'''

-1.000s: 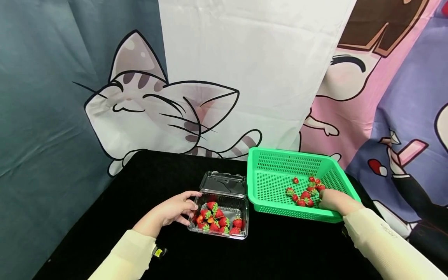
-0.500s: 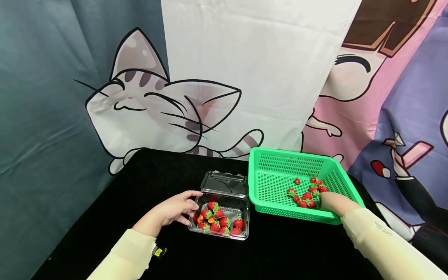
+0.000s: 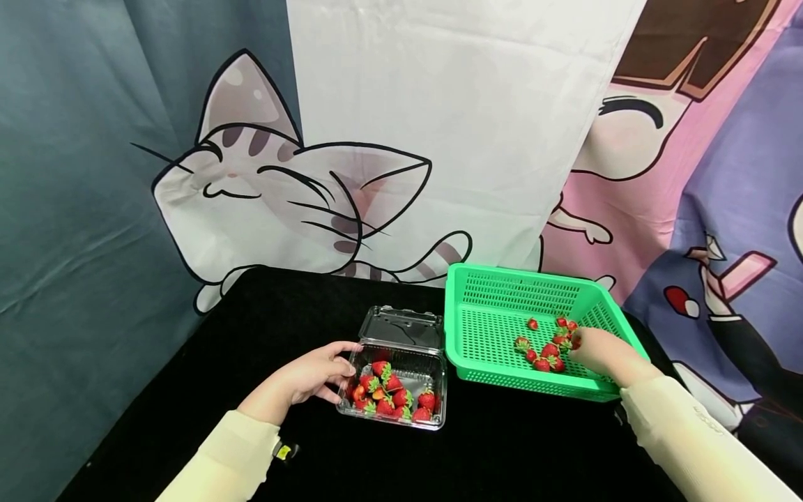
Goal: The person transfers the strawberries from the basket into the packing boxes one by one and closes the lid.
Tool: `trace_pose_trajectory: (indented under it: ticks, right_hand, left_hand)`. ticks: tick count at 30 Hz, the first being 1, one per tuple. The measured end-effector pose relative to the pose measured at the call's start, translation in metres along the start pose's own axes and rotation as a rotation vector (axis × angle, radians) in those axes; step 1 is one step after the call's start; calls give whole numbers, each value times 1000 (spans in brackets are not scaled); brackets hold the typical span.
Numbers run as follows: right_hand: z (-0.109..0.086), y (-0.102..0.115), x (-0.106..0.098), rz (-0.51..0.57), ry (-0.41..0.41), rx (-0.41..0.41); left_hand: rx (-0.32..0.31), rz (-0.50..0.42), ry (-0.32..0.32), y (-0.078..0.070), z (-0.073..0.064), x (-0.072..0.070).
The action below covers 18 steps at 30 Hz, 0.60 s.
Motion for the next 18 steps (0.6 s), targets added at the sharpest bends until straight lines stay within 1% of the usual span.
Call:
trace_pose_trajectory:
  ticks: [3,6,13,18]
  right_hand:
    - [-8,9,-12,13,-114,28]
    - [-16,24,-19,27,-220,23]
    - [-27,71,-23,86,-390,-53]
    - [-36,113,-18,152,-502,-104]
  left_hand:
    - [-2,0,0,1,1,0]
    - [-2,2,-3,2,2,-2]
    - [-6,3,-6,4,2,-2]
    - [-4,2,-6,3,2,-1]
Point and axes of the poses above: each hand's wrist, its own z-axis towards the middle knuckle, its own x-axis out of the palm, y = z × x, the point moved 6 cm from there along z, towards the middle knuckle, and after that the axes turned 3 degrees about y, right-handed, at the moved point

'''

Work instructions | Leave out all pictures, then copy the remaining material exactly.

Solution to this exercise |
-1.000s: 
-0.500s: 
+0.000s: 
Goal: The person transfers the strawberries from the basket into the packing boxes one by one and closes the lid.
Tool: `trace_pose_trajectory: (indented under it: ticks, right_hand, left_hand)`. ticks: tick count at 30 Hz, the first being 1, one per tuple. The measured end-effector pose relative to the pose measured at the call's start, translation in metres along the start pose's own axes and rotation as a rotation vector (axis × angle, radians) in those axes; step 1 is one step after the call's start; calls give whole numbers, each value times 1000 (spans in brackets are not scaled); brackets hold the typical span.
Numbers run as follows: right_hand: z (-0.109..0.086), y (-0.102..0.115), x (-0.106..0.098), rz (-0.51..0.57), ry (-0.41..0.41), rx (-0.41..0.41); left_hand: rx (-0.32..0.31), rz (-0.50..0.42), ry (-0.32..0.32), y (-0.078..0.070), z (-0.073..0.064), x (-0.072..0.070).
The action below covers 18 steps at 30 Hz, 0.60 s.
Motion for the next 18 steps (0.6 s), targets added at the sharpest bends until straight lines stay within 1% of the usual span.
Call:
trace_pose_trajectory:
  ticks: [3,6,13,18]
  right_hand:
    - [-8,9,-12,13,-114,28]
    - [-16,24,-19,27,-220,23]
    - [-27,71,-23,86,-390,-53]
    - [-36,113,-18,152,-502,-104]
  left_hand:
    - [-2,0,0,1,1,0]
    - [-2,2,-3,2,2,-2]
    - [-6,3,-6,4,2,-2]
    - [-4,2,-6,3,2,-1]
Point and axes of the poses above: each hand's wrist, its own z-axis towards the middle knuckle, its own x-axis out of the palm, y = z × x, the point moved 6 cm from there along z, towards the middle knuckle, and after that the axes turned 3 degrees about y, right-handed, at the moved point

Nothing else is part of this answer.